- What you need to do: Determine how many lines in the entries below include the word "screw", and reply with that number alone.

──────── Records for the exercise

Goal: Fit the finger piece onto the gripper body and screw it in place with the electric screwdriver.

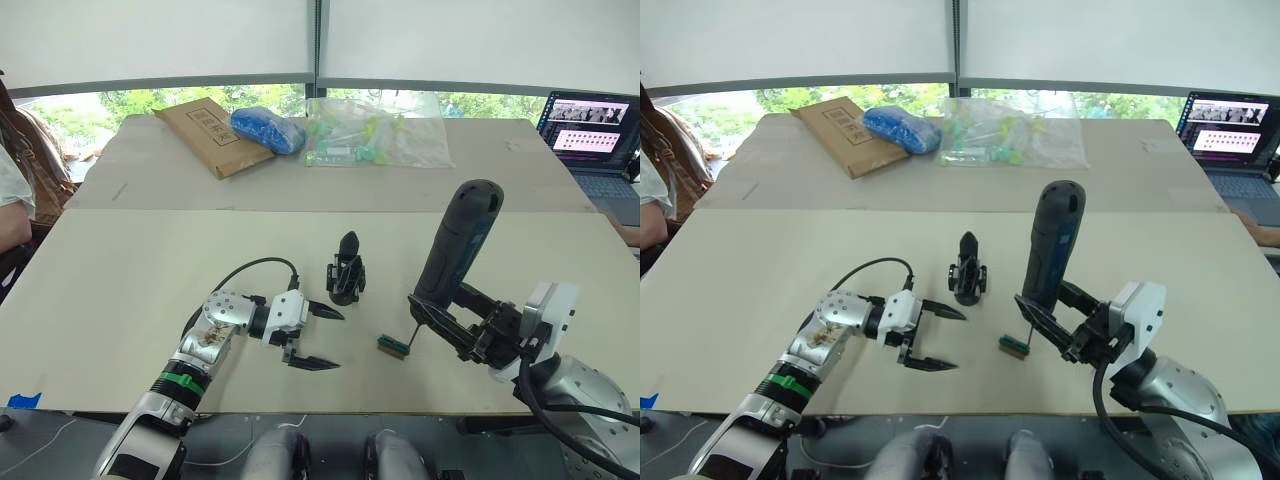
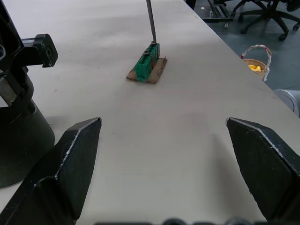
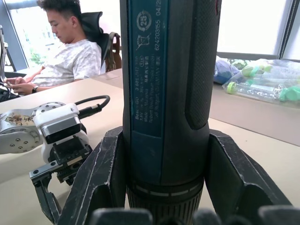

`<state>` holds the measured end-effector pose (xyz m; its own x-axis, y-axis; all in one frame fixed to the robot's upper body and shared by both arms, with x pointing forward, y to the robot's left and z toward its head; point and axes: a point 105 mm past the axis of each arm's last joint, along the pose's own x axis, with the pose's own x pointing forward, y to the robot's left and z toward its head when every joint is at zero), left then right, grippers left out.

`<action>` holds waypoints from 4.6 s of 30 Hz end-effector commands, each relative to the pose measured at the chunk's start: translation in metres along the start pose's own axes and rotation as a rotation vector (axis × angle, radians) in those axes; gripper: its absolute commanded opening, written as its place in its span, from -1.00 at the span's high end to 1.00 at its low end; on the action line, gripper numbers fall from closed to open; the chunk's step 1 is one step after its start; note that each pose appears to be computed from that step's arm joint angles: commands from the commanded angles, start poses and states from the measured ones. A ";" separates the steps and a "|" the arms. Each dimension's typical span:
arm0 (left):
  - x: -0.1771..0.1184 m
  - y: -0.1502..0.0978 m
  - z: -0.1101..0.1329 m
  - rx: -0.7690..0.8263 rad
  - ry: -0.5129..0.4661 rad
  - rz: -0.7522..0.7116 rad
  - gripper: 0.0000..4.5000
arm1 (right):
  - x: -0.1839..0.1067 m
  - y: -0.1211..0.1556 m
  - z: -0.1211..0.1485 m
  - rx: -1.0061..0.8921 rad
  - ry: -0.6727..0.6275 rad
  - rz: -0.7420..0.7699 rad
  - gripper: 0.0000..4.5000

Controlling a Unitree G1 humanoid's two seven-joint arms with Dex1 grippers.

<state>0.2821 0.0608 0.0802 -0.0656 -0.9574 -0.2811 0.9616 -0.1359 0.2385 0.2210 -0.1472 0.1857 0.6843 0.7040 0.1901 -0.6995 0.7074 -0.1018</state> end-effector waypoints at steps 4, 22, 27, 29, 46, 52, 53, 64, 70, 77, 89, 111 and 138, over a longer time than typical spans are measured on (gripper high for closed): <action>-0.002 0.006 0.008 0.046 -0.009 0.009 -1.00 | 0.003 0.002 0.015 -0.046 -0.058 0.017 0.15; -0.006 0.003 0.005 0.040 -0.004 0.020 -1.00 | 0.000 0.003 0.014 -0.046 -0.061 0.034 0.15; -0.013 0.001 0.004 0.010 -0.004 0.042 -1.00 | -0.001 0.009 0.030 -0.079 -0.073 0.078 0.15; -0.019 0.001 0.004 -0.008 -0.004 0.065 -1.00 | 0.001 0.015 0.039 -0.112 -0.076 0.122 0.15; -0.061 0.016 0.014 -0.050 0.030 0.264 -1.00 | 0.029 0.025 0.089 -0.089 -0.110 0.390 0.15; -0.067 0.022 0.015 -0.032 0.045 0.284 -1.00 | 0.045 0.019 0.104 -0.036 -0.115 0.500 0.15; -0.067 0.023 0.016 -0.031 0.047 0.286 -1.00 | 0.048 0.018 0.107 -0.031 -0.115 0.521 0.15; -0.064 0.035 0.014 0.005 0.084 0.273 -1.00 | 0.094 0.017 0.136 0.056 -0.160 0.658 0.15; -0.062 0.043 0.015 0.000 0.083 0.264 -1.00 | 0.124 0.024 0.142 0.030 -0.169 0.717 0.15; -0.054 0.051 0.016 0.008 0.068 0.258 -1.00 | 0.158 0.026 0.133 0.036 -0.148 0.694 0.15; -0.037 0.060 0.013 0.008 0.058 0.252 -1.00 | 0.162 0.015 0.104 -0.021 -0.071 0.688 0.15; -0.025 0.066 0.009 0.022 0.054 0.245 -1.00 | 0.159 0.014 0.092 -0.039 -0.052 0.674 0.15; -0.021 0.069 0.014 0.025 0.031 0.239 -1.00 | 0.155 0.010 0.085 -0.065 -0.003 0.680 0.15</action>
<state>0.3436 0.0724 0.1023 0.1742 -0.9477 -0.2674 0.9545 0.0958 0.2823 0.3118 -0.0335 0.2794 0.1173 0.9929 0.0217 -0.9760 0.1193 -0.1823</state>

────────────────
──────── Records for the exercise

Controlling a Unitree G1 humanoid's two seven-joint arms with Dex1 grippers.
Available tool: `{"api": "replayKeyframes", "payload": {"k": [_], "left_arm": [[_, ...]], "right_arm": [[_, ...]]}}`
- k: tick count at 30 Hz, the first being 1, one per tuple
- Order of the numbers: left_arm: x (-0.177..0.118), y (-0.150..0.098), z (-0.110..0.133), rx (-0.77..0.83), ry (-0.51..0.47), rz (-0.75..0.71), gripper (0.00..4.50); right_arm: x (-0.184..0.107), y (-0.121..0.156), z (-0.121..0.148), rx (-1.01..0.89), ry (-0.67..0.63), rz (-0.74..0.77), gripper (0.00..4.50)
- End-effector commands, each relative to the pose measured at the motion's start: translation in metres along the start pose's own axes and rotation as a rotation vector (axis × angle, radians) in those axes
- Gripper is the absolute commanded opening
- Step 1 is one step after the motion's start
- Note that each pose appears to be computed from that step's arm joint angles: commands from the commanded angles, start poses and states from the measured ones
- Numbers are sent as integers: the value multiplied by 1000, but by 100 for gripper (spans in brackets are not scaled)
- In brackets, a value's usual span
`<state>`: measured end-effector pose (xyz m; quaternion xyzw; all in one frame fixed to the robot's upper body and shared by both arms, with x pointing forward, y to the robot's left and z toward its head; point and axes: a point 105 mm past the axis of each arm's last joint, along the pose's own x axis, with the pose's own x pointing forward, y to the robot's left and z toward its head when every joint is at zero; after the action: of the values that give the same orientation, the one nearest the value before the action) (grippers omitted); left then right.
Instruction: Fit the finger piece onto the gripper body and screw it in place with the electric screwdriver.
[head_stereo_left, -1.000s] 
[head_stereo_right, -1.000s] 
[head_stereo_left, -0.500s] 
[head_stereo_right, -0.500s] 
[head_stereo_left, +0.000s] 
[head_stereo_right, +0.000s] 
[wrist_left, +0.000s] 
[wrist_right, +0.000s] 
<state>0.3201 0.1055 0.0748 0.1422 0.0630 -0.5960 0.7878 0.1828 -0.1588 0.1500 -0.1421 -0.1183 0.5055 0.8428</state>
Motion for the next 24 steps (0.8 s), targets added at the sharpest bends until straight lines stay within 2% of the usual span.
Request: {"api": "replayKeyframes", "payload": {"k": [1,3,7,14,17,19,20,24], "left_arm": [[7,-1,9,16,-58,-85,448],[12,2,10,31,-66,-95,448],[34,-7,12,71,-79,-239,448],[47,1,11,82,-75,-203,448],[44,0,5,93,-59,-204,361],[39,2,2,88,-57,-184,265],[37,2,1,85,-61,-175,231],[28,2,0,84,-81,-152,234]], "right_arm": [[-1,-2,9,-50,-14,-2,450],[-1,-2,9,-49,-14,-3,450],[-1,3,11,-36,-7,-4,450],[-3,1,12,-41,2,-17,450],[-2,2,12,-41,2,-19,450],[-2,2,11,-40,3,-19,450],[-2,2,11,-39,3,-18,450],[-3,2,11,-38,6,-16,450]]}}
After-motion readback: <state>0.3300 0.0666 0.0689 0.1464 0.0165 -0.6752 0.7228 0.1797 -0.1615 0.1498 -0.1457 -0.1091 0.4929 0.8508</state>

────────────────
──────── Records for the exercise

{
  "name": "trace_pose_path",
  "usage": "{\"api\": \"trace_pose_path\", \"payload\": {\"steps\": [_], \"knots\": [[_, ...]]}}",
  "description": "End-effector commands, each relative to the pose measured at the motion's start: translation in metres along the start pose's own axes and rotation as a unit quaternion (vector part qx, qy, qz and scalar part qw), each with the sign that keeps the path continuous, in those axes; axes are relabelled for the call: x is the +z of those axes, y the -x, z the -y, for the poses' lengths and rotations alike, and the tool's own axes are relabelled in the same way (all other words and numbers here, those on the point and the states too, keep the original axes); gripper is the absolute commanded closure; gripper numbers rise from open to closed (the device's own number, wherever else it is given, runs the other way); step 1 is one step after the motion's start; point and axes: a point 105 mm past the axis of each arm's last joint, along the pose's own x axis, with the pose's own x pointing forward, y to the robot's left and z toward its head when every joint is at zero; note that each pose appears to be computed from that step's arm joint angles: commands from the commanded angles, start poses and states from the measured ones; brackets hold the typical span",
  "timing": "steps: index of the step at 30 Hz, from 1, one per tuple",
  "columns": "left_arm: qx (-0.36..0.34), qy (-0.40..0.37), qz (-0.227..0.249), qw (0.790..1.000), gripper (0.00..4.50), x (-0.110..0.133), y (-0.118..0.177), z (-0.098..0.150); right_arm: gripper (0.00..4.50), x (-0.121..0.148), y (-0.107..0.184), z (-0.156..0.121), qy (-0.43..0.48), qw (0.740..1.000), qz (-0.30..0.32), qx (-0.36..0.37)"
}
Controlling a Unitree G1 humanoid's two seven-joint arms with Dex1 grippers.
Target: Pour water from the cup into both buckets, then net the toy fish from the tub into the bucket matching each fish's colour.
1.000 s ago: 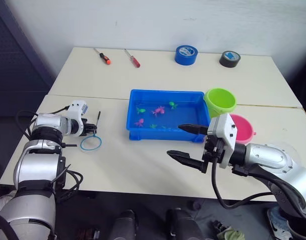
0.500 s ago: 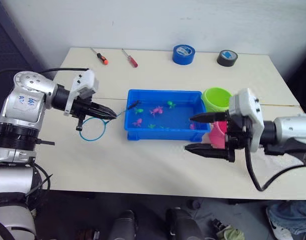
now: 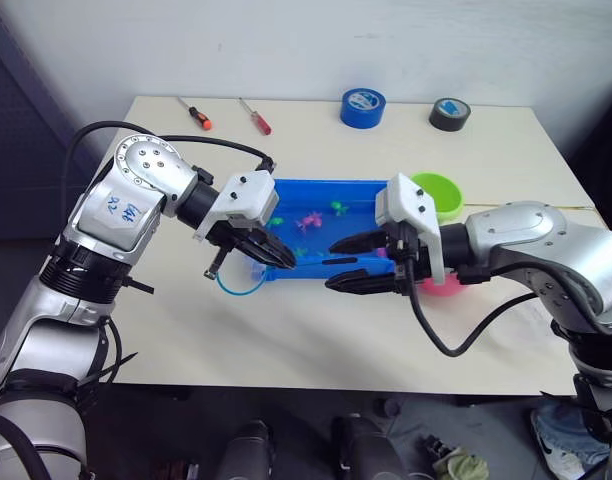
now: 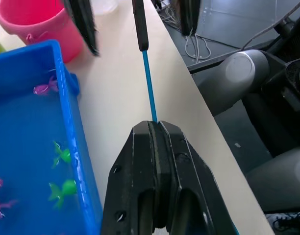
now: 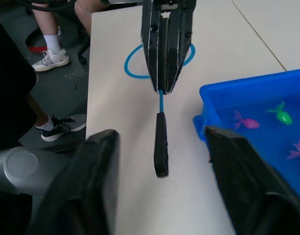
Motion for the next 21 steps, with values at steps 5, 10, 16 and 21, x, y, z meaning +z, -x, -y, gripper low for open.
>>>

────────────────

- Completed task: 2